## Task description
Return every line from the records below that has the word "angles".

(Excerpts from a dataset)

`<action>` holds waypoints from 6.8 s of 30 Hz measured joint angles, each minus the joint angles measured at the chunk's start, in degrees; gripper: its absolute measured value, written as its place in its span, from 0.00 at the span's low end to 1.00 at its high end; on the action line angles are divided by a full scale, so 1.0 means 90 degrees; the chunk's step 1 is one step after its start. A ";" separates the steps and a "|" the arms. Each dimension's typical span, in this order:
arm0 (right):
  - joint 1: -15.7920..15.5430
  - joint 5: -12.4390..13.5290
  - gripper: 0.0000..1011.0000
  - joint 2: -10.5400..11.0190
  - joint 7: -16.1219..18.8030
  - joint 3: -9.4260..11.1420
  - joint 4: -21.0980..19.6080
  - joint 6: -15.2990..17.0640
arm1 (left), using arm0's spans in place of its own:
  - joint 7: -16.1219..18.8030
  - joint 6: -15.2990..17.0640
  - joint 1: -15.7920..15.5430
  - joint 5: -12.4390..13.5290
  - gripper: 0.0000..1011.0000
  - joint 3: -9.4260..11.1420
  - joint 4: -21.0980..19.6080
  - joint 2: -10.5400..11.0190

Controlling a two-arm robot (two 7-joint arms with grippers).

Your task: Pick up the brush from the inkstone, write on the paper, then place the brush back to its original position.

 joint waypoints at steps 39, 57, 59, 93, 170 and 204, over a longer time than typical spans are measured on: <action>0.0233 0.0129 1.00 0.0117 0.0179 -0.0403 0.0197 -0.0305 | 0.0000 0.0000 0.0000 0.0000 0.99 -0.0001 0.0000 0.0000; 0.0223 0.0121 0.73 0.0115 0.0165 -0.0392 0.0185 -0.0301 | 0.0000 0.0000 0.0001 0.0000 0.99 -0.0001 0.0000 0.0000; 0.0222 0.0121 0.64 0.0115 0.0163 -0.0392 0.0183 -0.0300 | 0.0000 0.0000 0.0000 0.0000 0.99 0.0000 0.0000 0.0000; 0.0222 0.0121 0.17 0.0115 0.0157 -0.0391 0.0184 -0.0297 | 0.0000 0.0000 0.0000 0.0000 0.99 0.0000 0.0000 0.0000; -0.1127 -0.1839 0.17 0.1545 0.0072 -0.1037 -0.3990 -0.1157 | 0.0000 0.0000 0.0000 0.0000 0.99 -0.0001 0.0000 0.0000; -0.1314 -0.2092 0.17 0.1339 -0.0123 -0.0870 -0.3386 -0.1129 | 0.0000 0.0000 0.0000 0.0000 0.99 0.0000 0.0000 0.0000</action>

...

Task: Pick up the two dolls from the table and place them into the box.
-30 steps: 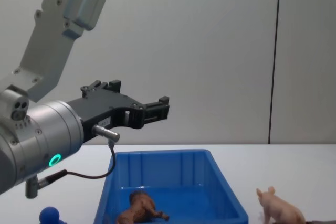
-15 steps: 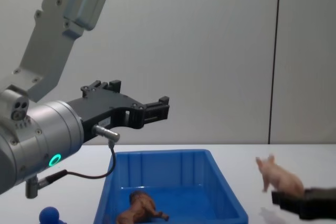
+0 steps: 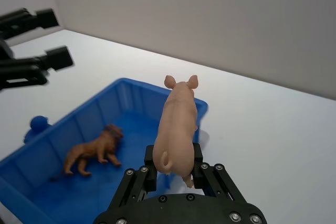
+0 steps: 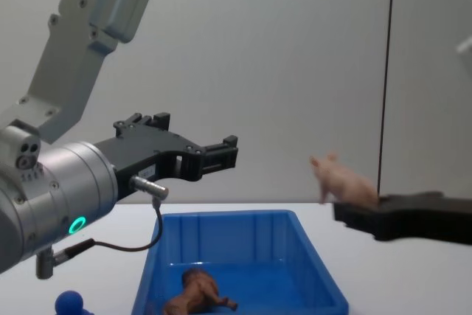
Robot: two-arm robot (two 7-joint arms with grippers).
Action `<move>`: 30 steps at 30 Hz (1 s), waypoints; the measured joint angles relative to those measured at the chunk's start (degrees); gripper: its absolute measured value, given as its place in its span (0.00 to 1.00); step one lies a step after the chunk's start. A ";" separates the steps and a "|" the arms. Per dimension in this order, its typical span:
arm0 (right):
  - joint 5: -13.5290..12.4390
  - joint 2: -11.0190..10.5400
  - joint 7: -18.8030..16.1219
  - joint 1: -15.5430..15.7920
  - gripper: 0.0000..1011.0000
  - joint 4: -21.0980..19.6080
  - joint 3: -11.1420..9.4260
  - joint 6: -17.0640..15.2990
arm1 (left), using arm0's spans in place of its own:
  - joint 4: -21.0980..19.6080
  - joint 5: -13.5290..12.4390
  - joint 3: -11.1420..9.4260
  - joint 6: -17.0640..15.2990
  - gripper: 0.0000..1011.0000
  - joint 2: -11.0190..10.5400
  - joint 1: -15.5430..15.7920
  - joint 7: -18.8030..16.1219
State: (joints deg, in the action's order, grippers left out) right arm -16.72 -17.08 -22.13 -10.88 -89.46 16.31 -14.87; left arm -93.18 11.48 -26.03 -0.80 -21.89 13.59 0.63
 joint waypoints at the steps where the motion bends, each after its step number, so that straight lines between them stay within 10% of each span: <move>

## Exercise answer
`<action>` holds waypoints from 6.8 s of 30 Hz measured joint angles, each minus the joint angles measured at the chunk's start, in degrees; gripper: its absolute measured value, written as its place in its span, from 0.00 at the span's low end to 1.00 at its high end; on the action line angles are divided by a full scale, so 1.0 means 90 degrees; the chunk's step 1 is one step after its start. A ";" separates the steps and a "|" the arms. Each dimension's typical span, in this order:
Action `<move>`: 30 steps at 30 Hz (1 s), waypoints; the measured joint angles relative to those measured at the chunk's start (degrees); gripper: its absolute measured value, given as its place in its span (0.00 to 1.00); step one lies a step after the chunk's start. A ";" separates the steps and a "|" the arms. Per dimension in this order, its typical span:

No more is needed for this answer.